Carving stone is different to sculpting in clay. With clay layers of material are built up that can be altered and adjusted or cut away and replaced. When carving, you are bound by the material and whatever you do to it is a permanent change. There is no going back if you make a mistake or if the stone is flawed; you either incorporate the change into your art or abandon your work. It is my favourite medium to work in.
There are infinite ways to produce work in stone. Many of the same methods, that have been used for thousands of years, are still in use today. Of course, there have been some considerable advances in technology, over the intervening centuries. However, these are mostly employed in the early stages of carving. The fine detail, the finishing and the polishing process is all still done the same way it has always been done; by hand.
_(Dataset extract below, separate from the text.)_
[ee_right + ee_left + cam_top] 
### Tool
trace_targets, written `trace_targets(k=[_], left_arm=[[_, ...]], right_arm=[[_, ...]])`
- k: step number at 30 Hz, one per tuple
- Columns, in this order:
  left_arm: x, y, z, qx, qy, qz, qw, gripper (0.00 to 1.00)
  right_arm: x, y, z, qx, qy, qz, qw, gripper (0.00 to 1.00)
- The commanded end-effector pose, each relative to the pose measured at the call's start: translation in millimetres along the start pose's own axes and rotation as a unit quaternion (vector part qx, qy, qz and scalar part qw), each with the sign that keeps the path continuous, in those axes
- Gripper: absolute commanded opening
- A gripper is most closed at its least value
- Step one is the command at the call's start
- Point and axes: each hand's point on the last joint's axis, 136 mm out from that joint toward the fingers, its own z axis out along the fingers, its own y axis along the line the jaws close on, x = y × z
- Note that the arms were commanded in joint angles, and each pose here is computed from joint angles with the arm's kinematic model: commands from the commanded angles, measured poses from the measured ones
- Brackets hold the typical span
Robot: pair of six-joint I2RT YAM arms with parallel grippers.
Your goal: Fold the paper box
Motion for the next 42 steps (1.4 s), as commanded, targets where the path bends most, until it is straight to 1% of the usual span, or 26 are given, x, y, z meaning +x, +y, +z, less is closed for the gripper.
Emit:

It would be impossible to sum up the different ways of producing sculpture from stone, in only a few words. The use of a Macchinetta per Punti, is one way to make a direct replica of a piece of art.
While plaster is the more common material to make the host figure in, we used resin to make a copy of Emergence. This was made using the moulds from the bronze cast. The piece was then measured, and the extreme edges marked onto a piece of stone. Emergence is carved from Crema Delicato.
To accurately mark the points, between the two versions of the figure, a ‘cross’ is made from scraps of wood, to fit the stone and the sculpture. The cross is the fixed point between the two sculptures, always returning to the same prescribed place on each figure, every time a point is transferred.
When the Macchinetta is attached to the cross, it acts like 3 Dimensional callipers, to measure the dimensions of the sculpture. The needle is used to take a point on the surface of the host sculpture and with the needle fixed in place, the cross is then transferred to the stone. The needle will be pushed out by the stone, by how much indicates how much material needs to be carved away. The excess stone that ‘buries’ the point is then cut away with chisels, or grinders. When the needle can eventually be pushed back to its original place, a small mark is made on the stone; this identifies that the stone is now the same dimension as the equivalent point on the host figure.
This precise process continues until the figure begins to emerge from the stone. By moving the Macchinetta around on the cross, points can be taken from every side of the sculpture. The size of the tools used depend on the amount of stone being removed. As the figure begins to emerge more visibly, smaller chisels and hammers are required, until finally small rasps reveal the final details, planes and curves.
Emergence is finished with the velvety finish of a small riffler. To achieve higher shine, stone can be hand polished with increasingly fine abrasives mixed and water.